The default value is 2 for dimerization. By definition, more than 3 and less than 20 for oligomerization and more than 21 for polymerization. So a natural number should be given by a user.
NAME to constrain whether the entity has the correct name.
For example, GDPGTPExchange should have entities whose names are GDP and GTP. This is needed because GDP and GTP are names, not the type of entity (their type is SmallMolecule).
cardinality to constrain whether the number of entity is correct.

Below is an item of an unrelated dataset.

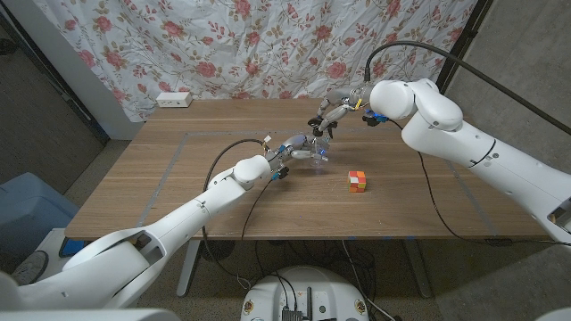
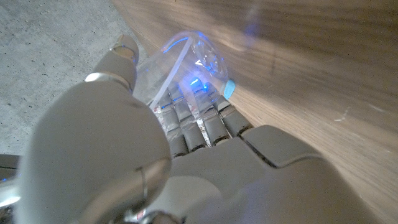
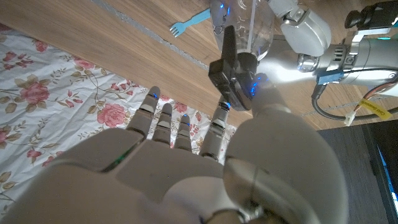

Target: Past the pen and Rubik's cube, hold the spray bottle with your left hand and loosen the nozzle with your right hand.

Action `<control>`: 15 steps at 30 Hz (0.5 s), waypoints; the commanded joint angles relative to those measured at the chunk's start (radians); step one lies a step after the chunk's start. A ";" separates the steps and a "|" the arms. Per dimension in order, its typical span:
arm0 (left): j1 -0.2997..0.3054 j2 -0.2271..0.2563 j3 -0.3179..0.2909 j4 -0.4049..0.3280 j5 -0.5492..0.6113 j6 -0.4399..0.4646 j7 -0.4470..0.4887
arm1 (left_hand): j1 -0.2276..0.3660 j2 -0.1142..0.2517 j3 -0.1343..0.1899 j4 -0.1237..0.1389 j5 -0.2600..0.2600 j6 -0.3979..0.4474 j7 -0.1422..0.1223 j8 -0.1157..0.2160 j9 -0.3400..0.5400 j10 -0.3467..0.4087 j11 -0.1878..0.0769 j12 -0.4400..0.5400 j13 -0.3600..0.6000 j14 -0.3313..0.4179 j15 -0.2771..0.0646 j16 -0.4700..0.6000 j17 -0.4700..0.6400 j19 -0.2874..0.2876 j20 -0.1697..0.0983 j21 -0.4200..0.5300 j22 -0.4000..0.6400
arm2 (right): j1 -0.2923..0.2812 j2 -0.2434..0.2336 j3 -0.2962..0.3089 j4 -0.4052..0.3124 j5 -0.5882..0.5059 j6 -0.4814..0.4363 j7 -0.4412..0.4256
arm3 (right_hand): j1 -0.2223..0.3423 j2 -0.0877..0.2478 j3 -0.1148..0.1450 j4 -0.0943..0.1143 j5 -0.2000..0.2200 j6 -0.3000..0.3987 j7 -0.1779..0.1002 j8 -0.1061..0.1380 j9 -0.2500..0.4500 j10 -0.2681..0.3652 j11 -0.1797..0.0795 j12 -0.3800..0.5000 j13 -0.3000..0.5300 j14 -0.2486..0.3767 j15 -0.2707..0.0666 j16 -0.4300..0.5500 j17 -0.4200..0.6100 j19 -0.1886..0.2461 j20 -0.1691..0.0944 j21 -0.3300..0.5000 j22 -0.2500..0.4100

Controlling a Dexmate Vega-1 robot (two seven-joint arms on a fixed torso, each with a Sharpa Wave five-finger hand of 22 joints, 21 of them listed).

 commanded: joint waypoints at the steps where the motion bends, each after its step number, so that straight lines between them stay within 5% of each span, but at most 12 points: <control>1: -0.007 -0.006 0.004 0.012 -0.005 0.001 -0.011 | -0.108 0.134 0.013 0.007 0.001 0.016 0.008 0.003 0.000 0.011 -0.004 -0.006 0.005 0.006 -0.120 -0.001 0.001 -0.004 -0.032 -0.001 0.005 | -0.009 -0.007 0.024 0.021 0.092 0.017 -0.038 | 0.041 0.007 0.022 -0.005 0.003 0.005 -0.022 0.009 0.002 0.004 -0.012 0.000 0.003 -0.002 -0.010 0.007 0.003 -0.003 -0.016 0.002 0.003; 15: -0.023 -0.019 0.012 0.040 -0.006 -0.011 -0.026 | -0.110 0.139 0.016 0.007 0.001 0.015 0.010 0.003 0.000 0.010 -0.001 -0.009 0.007 0.005 -0.118 -0.003 0.002 -0.006 -0.030 -0.002 0.005 | -0.018 -0.020 0.033 0.033 0.160 0.028 -0.110 | 0.147 0.027 0.056 -0.007 0.019 0.087 -0.027 0.048 0.010 0.042 -0.054 0.007 0.002 0.010 -0.043 0.016 0.006 0.008 -0.042 0.003 0.003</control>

For some processes, the number of input/associate/inhibitor/output entities should be constrained. It is represented such as INPUTPROCESSBIOLOGICALCONNECTORS which means that the number of inputprocess connectors for input entities is incorrect (or missing). In such case, GUI cannot handle this problem because some entities are missing. For this case, check the model again.

Buttons

There are several “Select” buttons as follows:

  • All : to check [Modified] for all rows
  • Selected: to check [Modified] for selected multiple rows. Multiple rows can be selected by mouse. For example, for feature type property, first click [Property] column in the first row, then the values are ordered. If you want to accept recommended values for the same [Property] rows, it will be helpful.
  • Unselect selected: to uncheck [Modified] for selected multiple rows.
  • None: to uncheck [Modified] for all rows.
  • Red: to check [Modified] for all rows with HIGH level.
  • Orange: to check [Modified] for all rows with some level. Currently no such rows. Other buttons are as follows:
  • Edit and close: if there are rows to be modified, click this button.
  • Cancel and close: if there are no rows to be modified, click this button.
  • Display model: to display the given model. If one row is selected, the related elements are highlighted in the Display model window. It is useful to browse the model without CIO.

Example

Tips

  • Sorting by [Process] (by clicking the title of [Process] column) lets you know how many errors are found for a process. Note that if one entity whose type is incorrect is involved in two processes, the related error will be shown at least two times, because the error report is generated based on processes. So if one row is modified, it will be ok.
  • Actually this table can be used to present which part is incorrect in the given model. You may directly modify the model via CIO (Cell Illustrator Online). If some errors are repeated and it is tedious to modify via CIO, such as featuretype error, this GUI will be helpful.
  • For missing entities, the modification should be done by manual. The program doesn’t know how to do.
  • Sometimes, one error occurs indirectly. That is, other conditions are not satisfied and then the error may occur. For this case, check the model via CIO.
  • [Process] and [Input/Output Entities] show the ID, not name. The name is shown in Error description after the ID with ().

Case 1

In the example (activation.cso), there are 4 warnings. The next figure shows that the rows are sorted by [Process].

validator2.jpg

  • The first row shows that there is no input entity for p4. p4 is an UnknownActivation process which needs at least one input entity. e64 is an input association entity, not input process entity. In this case, the connector may be changed into InputProcessBiological in Element Settings in CIO, or e64 is actually an input association entity and then a new input entity is added to the model.
  • The second row shows that e64 output entity of p4 has no a feature type. For this type of error, just check [Modified]. It will be OK.
  • The third row shows that p5 (DNA binding process) needs at least one COMPLEX as an output entity.
  • The fourth row shows that p5 (DNA binding process) needs at least one DNA as an input entity. When clicking the row, there are two candidates for DNA, i.e. e65 and e67 in the below of Set value . One of them should be changed into DNA.